The results obtained for water absorption capacity ranged from 143.02 - 151.50 % as shown in Table 2. There was no significant difference between samples B and C but sample A was significantly different at p<0.05. The values were less than the value reported by [27] with value of 267.76%. Water absorption capacity depicts the amount of water that an insoluble starch is able to hold in relation to its weight. Therefore, the water absorption index measures the extent of water retention in yam flour and this affects the ability of the yam flour to form paste.

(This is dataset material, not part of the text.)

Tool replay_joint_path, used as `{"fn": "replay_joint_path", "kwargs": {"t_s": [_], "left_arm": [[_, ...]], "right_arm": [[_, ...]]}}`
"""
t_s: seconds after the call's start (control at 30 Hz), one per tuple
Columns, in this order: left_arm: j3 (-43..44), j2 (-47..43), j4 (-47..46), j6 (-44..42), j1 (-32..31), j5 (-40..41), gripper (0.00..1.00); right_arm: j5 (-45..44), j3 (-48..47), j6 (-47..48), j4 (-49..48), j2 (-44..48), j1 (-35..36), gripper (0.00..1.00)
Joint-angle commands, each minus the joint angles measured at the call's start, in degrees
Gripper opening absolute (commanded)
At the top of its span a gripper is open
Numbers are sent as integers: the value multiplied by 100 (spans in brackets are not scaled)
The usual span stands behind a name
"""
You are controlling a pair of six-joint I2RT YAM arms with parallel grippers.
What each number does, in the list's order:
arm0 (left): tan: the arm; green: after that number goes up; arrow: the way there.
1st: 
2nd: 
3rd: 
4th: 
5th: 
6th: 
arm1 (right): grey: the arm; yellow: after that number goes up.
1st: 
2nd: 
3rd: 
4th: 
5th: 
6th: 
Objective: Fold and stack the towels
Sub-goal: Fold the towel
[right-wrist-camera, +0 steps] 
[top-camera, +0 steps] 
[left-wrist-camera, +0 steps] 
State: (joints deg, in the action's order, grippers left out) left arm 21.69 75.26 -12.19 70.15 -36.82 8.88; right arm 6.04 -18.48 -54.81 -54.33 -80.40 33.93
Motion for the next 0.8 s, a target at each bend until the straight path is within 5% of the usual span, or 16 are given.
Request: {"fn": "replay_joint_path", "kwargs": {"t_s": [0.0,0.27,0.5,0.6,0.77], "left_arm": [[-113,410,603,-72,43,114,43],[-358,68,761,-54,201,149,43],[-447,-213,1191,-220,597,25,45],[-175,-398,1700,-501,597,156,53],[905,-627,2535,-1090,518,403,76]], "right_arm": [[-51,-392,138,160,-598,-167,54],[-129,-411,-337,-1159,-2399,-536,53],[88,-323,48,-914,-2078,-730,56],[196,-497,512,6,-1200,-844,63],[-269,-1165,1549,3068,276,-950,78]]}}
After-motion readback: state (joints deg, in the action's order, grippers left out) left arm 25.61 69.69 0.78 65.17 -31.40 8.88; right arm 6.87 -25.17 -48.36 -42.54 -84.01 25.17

Table-2. Functional Properties of ‘Elubo’ Flour
Mean value of different superscript along the same column are significantly different from each other at (p<0.05).
Sample A = Dried at 70℃, Sample B = Dried at 60℃, Sample C = Dried at 50℃

(c) Anti-nutritional Properties of the ‘ELUBO’ FLOUR

The results obtained for tannin ranged from 0.37 to 0.42% and is as shown in Table 3.  There was no significant difference between all the samples. The values of tannin reported in this work compared were in close range with the results gotten in [4] of yams with values range from 0.463 to 0.603%. The level of tannin in the flour decreased as the drying temperature increased from 50-70oC. The same observation was reported for sorghum flour by [20]. Tannin affects the nutritive value of food products by forming complex with protein (both substrate and enzyme) thereby inhibiting digestion and absorption as reported by [36]. They also bind iron, making it unavailable [8]. Reduction to safe level of the anti-nutritional factors is essential to improve the nutritional quality of yam and effective utilization of its full potentials as human food.

Table 3 shows the results of saponin in the ‘elubo’ flour obtained which ranged from 2.16 to 2.80mg/100g which was higher than the results gotten in [4]. Sample A was significantly different from sample C but sample B was not significantly different from A and C. The levels of the saponin reported was within the range values of cultivated white yams reported by [15] with values of 1.03 o 2.71 mg/199 g . In ‘amala’, preparation, heat and most processing applications significantly reduce or totally eliminate most of these anti-nutrients [34].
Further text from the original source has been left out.